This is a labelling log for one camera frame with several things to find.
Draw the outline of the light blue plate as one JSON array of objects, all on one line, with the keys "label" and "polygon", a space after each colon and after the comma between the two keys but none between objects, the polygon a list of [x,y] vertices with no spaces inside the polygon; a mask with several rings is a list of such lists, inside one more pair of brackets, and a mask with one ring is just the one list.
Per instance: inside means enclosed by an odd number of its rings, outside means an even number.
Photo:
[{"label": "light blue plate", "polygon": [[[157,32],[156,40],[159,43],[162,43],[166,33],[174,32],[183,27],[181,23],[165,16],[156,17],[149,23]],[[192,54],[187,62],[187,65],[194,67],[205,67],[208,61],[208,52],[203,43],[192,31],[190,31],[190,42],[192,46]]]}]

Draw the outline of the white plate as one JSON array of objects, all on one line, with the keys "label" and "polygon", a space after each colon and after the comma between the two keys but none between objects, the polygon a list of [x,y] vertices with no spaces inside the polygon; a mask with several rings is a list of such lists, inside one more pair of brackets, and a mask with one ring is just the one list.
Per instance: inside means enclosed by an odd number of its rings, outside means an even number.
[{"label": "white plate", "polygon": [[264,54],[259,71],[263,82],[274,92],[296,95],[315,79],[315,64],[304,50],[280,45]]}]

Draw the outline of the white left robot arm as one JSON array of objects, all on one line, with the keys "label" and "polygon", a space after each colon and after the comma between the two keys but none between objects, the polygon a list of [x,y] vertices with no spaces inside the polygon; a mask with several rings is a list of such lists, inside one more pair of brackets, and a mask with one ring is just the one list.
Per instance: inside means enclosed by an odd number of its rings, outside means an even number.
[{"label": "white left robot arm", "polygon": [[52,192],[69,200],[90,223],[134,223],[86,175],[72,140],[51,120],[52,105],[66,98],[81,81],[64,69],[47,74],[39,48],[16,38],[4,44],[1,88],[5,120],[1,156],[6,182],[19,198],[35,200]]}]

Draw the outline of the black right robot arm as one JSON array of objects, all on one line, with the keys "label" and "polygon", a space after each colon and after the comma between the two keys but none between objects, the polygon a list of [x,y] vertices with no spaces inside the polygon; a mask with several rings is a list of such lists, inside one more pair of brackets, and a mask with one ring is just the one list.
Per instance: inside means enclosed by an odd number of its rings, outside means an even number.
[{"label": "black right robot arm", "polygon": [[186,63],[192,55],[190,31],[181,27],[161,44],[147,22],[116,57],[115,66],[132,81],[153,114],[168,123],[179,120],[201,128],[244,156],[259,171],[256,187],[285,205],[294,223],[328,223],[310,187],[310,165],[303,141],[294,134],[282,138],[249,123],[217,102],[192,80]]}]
======
* _ACTIVITY_:
Exactly as they appear, write out the lines from the one containing "Draw the outline of the white plate" through the final line of the entries above, both included.

* _RESPONSE_:
Draw the outline of the white plate as one JSON array of objects, all on one line, with the keys "label" and "polygon", a space after each colon and after the comma between the two keys but none between objects, the polygon a list of [x,y] vertices with no spaces inside the polygon; a mask with several rings is a list of such lists, inside one more pair of brackets, and a mask with one ring is just the one list.
Per instance: inside means enclosed by an odd number of its rings, outside means an even number.
[{"label": "white plate", "polygon": [[264,54],[259,71],[263,82],[274,92],[296,95],[315,79],[315,64],[304,50],[280,45]]}]

Draw the outline of the white left robot arm as one JSON array of objects, all on one line, with the keys "label" and "polygon", a space after each colon and after the comma between the two keys but none between objects, the polygon a list of [x,y] vertices with no spaces inside the polygon; a mask with several rings is a list of such lists, inside one more pair of brackets, and a mask with one ring is just the one list.
Per instance: inside means enclosed by an odd number of its rings, outside means an even number.
[{"label": "white left robot arm", "polygon": [[52,192],[69,200],[90,223],[134,223],[86,175],[72,140],[51,120],[52,105],[66,98],[81,81],[64,69],[47,74],[39,48],[16,38],[4,44],[1,88],[5,120],[1,156],[6,182],[19,198],[35,200]]}]

Draw the outline of the black right robot arm as one JSON array of objects, all on one line, with the keys "label" and "polygon", a space after each colon and after the comma between the two keys but none between objects, the polygon a list of [x,y] vertices with no spaces inside the polygon; a mask with several rings is a list of such lists, inside one more pair of brackets, and a mask with one ring is just the one list.
Per instance: inside means enclosed by an odd number of its rings, outside means an even number.
[{"label": "black right robot arm", "polygon": [[186,63],[192,55],[190,31],[181,27],[161,44],[147,22],[116,57],[115,66],[132,81],[153,114],[168,123],[179,120],[201,128],[244,156],[259,171],[256,187],[285,205],[294,223],[328,223],[310,187],[310,165],[303,141],[294,134],[282,138],[249,123],[217,102],[192,80]]}]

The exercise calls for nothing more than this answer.